Telecommunications stakeholders have expressed worries over lack of investment in the country’s telecommunications space which has resulted in poor coverage as well as quality of service.
Engr. Samuel Adeleke, managing director, Steineng Ltd, attributed the situation to lack of new areas of focus for operators that will ignite mass subscription.
“As an operator in the market, I’m unwilling to invest in the telecom space because of the present climate. Mobile operators are behaving as if the market is saturated; they are looking at bulk of the population in the urban areas that have been covered and turning away from potential 80% of rural dwellers that are yet to be penetrated.
“There is no urge for them to invest in providing coverage to 80% rural dwellers that are unpenetrated like they are investing in providing services to the financial sector, instead operators are busy upgrading their networks from 3G to 4G not making available data for the technology,” he said.
He berated mobile operators for not doing enough to develop data segment of their services. “What will drive the next economy is data, but operators are frustrating the impending data revolution through capping of data service to subscribers. They don’t allow subscribers unlimited data service, it is a case of a very wide good road and they are given tricycle to ride on it.
“They need to increase capacity reduce access rate and increase access, this will make subscribers addicted to the service and use more. Profitability is economy of scale,” he explained.
Reacting, Engr. Olusola Teniola, president, Association of Telecommunications Companies of Nigeria (ATCON) said: “The ease of doing business is not quite there and there is still a lot of work to be done by government before investors that are wary and afraid of having their investments threatened will regain the trust of placing further investments in this industry.
“Incidents like Etisalat, MTN and the many challenges that current investors are going through will play on the minds of would be potential investors. With this being an election year, data from NBS reflects the caution that investors’ sentiment has towards Nigeria, with private finance initiative (PFI) and FDI flows ebbing.

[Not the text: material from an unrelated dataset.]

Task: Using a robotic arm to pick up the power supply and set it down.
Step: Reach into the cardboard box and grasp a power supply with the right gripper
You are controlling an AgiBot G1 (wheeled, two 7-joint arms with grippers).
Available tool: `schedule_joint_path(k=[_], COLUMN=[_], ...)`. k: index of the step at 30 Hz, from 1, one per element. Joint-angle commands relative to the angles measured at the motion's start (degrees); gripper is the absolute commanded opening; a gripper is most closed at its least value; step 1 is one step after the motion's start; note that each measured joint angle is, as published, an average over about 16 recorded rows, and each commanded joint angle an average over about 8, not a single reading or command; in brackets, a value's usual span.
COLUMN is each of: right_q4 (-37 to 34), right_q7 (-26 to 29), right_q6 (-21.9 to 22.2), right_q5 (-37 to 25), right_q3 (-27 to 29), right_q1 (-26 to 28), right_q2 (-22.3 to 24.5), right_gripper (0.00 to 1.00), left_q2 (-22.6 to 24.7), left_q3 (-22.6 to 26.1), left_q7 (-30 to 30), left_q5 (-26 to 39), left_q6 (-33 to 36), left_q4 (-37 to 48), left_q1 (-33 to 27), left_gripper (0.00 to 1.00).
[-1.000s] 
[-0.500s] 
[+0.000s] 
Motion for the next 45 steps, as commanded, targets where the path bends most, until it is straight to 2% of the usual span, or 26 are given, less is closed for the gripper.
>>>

“Taking a sunny day scenario, a delay of two months post elections, means that any serious funds in support of CAPEX programmes for Q1 2019 will come into the industry by Q2 2019 at the earliest, with a reality that as far as private sector funding is concerned, the focus is for densification of current deployed networks for increased capacity on the back of increased consumer demand, which meets their return on investment (ROI) expectations.
“Anything over and above this will be government driven using a PPP model (such as the infraco model for Open Access) to reach the rural areas or where ROI is deemed unachievable,” he said.